WORK TO COMPLETE: Please copy out all lines of the entries that contain the word "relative".

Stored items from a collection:
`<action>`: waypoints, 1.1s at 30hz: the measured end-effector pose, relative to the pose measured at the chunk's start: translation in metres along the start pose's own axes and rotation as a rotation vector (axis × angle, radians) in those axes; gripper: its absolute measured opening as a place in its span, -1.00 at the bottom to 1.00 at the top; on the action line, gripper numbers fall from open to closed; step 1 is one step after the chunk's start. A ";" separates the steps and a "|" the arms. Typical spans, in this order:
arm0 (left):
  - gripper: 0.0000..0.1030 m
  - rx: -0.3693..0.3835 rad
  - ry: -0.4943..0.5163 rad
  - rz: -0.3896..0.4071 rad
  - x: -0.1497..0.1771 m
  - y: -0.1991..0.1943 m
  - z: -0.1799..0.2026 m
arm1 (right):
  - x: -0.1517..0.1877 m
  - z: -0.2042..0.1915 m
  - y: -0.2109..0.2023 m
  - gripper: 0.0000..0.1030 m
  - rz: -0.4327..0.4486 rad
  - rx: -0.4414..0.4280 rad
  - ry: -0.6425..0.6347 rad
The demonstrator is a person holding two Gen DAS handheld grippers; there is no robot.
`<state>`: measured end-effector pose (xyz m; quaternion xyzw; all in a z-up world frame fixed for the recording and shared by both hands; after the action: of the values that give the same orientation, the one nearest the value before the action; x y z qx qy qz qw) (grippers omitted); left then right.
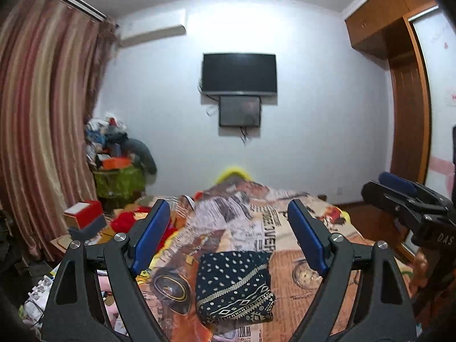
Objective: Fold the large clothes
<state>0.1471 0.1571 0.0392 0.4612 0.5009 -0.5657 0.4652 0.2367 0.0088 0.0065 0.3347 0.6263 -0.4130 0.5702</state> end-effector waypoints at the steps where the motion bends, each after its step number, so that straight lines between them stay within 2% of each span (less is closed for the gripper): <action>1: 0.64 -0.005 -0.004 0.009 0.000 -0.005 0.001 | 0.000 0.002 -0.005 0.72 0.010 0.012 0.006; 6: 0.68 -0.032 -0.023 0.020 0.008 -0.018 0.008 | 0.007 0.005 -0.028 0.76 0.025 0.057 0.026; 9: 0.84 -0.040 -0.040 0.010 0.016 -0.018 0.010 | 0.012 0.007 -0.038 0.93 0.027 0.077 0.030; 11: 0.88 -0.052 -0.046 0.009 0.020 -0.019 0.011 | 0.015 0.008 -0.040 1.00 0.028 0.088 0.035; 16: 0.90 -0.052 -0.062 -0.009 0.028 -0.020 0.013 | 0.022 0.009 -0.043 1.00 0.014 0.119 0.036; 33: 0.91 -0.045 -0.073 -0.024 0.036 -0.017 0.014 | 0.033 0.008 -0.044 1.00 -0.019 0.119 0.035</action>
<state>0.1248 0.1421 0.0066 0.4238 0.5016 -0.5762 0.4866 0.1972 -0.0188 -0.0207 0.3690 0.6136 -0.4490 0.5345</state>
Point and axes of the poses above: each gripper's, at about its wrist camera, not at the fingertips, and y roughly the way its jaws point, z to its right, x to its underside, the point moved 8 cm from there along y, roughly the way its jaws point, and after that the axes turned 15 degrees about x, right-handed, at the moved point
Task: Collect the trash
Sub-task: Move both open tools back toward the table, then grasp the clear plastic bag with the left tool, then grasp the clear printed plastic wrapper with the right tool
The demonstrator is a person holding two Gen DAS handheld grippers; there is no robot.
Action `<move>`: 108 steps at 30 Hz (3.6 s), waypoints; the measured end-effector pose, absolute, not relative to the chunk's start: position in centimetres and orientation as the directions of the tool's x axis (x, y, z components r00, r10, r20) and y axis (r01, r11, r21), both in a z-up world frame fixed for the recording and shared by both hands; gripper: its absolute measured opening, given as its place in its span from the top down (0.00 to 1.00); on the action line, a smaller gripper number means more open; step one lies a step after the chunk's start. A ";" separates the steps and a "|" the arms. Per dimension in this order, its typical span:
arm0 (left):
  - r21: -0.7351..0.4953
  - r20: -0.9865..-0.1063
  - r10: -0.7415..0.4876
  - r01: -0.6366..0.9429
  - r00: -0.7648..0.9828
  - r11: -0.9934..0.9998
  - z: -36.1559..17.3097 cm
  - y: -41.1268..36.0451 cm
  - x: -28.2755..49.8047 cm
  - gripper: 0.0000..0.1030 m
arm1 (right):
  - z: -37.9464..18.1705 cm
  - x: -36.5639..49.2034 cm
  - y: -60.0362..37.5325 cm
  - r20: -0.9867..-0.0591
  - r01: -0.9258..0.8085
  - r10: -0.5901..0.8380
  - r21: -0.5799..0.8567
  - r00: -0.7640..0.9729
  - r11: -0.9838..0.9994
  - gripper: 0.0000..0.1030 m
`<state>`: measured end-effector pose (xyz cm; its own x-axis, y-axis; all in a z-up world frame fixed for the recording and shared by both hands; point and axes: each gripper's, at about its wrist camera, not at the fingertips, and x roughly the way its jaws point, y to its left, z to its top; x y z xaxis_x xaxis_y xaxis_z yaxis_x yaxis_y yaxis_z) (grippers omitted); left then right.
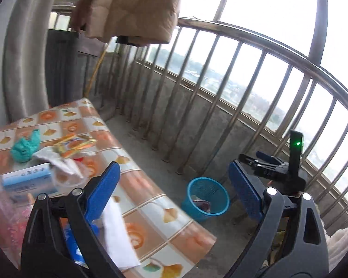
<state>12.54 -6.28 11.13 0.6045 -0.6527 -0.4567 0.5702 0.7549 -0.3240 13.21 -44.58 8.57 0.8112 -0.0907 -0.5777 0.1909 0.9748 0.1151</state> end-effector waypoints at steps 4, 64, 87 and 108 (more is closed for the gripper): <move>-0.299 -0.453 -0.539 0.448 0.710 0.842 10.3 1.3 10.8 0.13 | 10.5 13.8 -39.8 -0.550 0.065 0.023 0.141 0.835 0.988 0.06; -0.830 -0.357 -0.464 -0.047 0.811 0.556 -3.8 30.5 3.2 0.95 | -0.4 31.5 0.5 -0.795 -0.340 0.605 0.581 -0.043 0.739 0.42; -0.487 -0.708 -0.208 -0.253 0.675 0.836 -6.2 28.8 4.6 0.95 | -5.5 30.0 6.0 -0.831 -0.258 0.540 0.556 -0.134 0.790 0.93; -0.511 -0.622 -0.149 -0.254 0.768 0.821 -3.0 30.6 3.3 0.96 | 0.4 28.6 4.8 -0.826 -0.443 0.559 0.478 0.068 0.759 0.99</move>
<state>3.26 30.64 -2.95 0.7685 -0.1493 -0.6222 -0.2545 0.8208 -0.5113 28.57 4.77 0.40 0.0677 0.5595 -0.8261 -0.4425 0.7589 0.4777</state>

EXPECTED ANSWER:
`<action>`: waypoints, 1.1s at 30hz: the measured end-effector pose, relative to the pose measured at the chunk's start: translation in metres along the start pose's own axes and rotation as a rotation vector (axis × angle, radians) in those axes; gripper: its absolute measured opening as a place in its span, -1.00 at the bottom to 1.00 at the top; on the action line, gripper numbers fall from open to closed; step 1 is one step after the chunk's start. A ";" separates the steps and a "|" the arms. Typical spans, in this order:
Action `<move>`: 108 steps at 30 Hz (3.6 s), waypoints; the measured end-effector pose, absolute, not relative to the chunk's start: position in centimetres and orientation as the directions of the tool's x axis (x, y, z components r00, r10, r20) and y axis (r01, r11, r21), both in a z-up world frame fixed for the recording and shared by both hands; gripper: its absolute measured opening, given as its place in its span from the top down (0.00 to 1.00); on the action line, a smaller gripper number means more open; step one lies a step after the chunk's start. A ";" separates the steps and a "|" the arms. Per dimension in this order, its typical span:

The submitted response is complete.